For two decades, technical communicators have turned to TechWhirl to ask and answer questions about the always-changing world of technical communications, such as tools, skills, career paths, methodologies, and emerging industries. The TechWhirl Archives and magazine, created for, by and about technical writers, offer a wealth of knowledge to everyone with an interest in any aspect of technical communications.
PHILA -at- Mail -dot- VIPS -dot- com wrote (in part):
> Which books are likeliest to be converted to electronic format? Obviously,
> those that will sell. The dollar imposes one form of censorship; the culture
> itself imposes another. ...
> It's not e-Books that frighten me; I agree, they're simply another medium.
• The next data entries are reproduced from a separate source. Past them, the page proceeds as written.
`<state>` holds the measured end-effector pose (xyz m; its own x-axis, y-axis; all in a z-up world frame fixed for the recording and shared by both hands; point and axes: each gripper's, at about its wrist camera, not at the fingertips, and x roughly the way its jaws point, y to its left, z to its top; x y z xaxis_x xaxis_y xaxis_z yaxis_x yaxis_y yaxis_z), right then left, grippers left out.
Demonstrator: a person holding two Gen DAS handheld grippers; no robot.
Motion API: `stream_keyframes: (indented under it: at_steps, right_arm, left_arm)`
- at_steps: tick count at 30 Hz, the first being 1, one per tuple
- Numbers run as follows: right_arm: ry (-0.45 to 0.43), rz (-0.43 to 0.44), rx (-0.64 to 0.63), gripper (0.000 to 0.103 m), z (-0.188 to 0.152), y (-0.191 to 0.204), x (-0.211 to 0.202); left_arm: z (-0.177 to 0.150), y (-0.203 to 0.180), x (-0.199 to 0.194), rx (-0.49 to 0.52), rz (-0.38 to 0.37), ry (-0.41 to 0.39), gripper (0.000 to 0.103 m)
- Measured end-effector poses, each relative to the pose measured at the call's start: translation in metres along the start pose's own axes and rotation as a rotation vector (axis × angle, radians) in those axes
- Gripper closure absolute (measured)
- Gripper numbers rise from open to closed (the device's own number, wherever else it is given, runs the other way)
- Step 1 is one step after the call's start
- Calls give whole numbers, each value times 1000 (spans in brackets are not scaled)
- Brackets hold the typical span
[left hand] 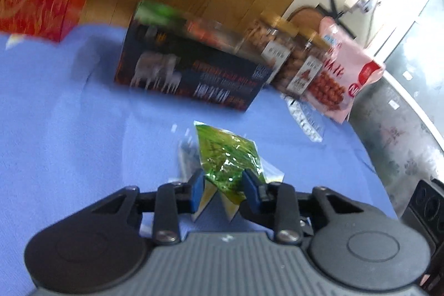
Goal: Organize snacks
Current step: 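Carry the green bag into the tin box and open the right gripper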
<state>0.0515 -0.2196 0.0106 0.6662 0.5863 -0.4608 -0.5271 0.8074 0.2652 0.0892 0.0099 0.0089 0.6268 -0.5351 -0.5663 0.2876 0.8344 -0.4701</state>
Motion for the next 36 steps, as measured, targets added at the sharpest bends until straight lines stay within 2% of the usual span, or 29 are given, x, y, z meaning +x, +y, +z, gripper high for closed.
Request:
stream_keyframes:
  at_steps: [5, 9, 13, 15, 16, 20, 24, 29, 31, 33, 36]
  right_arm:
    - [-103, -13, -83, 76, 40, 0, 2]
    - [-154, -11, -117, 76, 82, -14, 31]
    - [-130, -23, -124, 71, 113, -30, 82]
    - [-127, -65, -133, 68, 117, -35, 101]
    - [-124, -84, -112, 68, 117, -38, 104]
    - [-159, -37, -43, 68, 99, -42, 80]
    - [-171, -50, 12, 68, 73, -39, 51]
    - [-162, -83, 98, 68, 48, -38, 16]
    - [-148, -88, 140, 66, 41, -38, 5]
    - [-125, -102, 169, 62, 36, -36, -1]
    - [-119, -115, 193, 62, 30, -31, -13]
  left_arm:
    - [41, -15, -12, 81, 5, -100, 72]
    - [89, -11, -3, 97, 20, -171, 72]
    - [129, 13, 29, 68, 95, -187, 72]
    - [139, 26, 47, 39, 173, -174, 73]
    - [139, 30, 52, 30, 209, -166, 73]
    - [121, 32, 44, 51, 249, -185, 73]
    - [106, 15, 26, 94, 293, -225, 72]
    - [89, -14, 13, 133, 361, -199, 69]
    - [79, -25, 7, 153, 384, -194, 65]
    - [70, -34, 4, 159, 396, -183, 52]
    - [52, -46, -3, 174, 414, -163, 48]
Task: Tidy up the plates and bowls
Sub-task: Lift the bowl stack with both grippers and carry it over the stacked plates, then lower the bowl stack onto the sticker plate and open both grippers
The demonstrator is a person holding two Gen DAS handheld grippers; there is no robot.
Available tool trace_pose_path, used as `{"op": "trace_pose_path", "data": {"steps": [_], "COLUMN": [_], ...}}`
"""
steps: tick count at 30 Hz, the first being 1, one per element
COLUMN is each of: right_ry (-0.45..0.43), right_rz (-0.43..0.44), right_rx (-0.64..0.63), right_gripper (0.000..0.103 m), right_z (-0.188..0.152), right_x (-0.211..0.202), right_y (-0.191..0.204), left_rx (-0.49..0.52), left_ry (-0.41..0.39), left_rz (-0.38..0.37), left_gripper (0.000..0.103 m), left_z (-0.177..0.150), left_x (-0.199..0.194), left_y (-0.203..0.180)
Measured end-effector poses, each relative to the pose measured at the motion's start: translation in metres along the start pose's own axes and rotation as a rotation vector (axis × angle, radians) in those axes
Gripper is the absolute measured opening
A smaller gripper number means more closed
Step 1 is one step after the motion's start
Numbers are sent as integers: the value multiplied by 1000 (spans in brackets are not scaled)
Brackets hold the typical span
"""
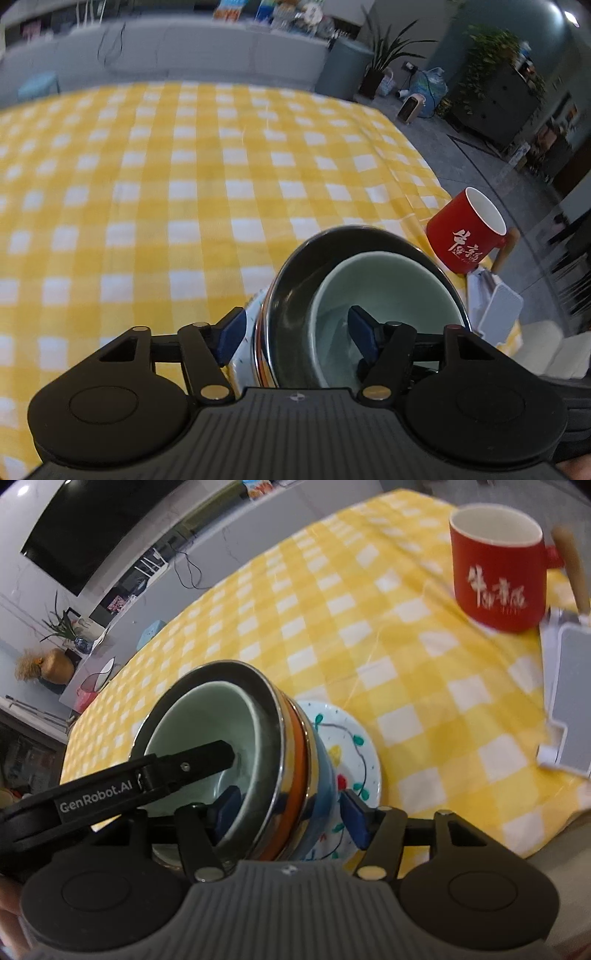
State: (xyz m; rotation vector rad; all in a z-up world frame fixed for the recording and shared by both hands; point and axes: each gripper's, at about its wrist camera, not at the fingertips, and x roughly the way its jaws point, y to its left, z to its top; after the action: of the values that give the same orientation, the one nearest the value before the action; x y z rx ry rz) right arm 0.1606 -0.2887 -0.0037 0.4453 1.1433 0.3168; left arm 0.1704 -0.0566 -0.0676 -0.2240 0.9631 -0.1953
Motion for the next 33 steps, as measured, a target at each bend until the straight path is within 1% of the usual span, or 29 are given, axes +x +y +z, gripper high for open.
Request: {"op": "trace_pose_path", "data": {"steps": [1,3,5,6,8,11,13,16,20,23,25,27,28,30,33], "right_ry": [-8,-27,-57,-73,-99,-145,-187,-241,-280,-299,-316,-331,-339,-351,-358], "right_rz": [6,8,-7,-12,-7,16,25,20,-3,-22,-37,-47,-50,-58,-70], "right_rx": [-11,-27,-48,-59,-71,-70,-66,-69,-86,-106,-127,-144,-151,-163,-162], "right_gripper": [60,65,75,77,83,89,92,93,93,93,93,93,93,93,93], "right_z": [0,-1,-2,-3,-4,-4,-4,-4,-9,-15,-19,-23,-24,-29,-33], "right_x": [-1,-4,-7,-9,-14,-21,-28,-36,-42,-45,-47,-49,-50,-52,-54], "right_y": [0,0,0,1,1,-1,-1,1,4,7,11,13,15,17,18], "left_rx": [13,27,37,45,57,69,86,143,242,279,292,333,341,320,287], "left_ry": [-14,-32,-40,-48,-78,-134,-172,-229,-280,-294,-292,-287,-285,-283,-303], "left_rz": [8,15,13,8,-3,3,29,83,133,141,137,121,107,98,127], "left_gripper": [78,79,79,79,79,80,85,87,87,87,87,87,87,87,87], "left_z": [0,-1,0,0,0,1,0,-2,-7,-10,-12,-14,-15,-17,-20], "left_x": [-3,-10,-16,-20,-28,-45,-56,-69,-83,-90,-94,-98,-101,-106,-114], "left_y": [-1,-2,-1,0,1,3,1,-7,-21,-30,-33,-37,-39,-39,-38]}}
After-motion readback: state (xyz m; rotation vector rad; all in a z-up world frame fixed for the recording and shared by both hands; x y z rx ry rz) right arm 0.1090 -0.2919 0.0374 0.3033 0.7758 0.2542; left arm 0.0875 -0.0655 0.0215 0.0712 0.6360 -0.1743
> What frightens me is, first, the limited range of authors and titles that
> e-Books will be likely to offer; second, the factors that will determine
> that range; and finally, the limited lifespan of what could conceivably
> become the publication format of choice.
I think you're being needlessly pessimistic here. Books are currently
enormously expensive things to produce. There are up front costs, ie
paying the author, editor, indexer, publisher's overhead etc. Then there
are the printing costs (which are frankly astronomical, especially for
hard covers). And finally, you have the major killer, returns. The fixed
costs are (almost) inconsequential compared to the other two. So
publishers are justifiably selective in who and what they publish. If
you can't sell X copies from a run, you don't even try. Finally, there's
national, and even international distribution to consider.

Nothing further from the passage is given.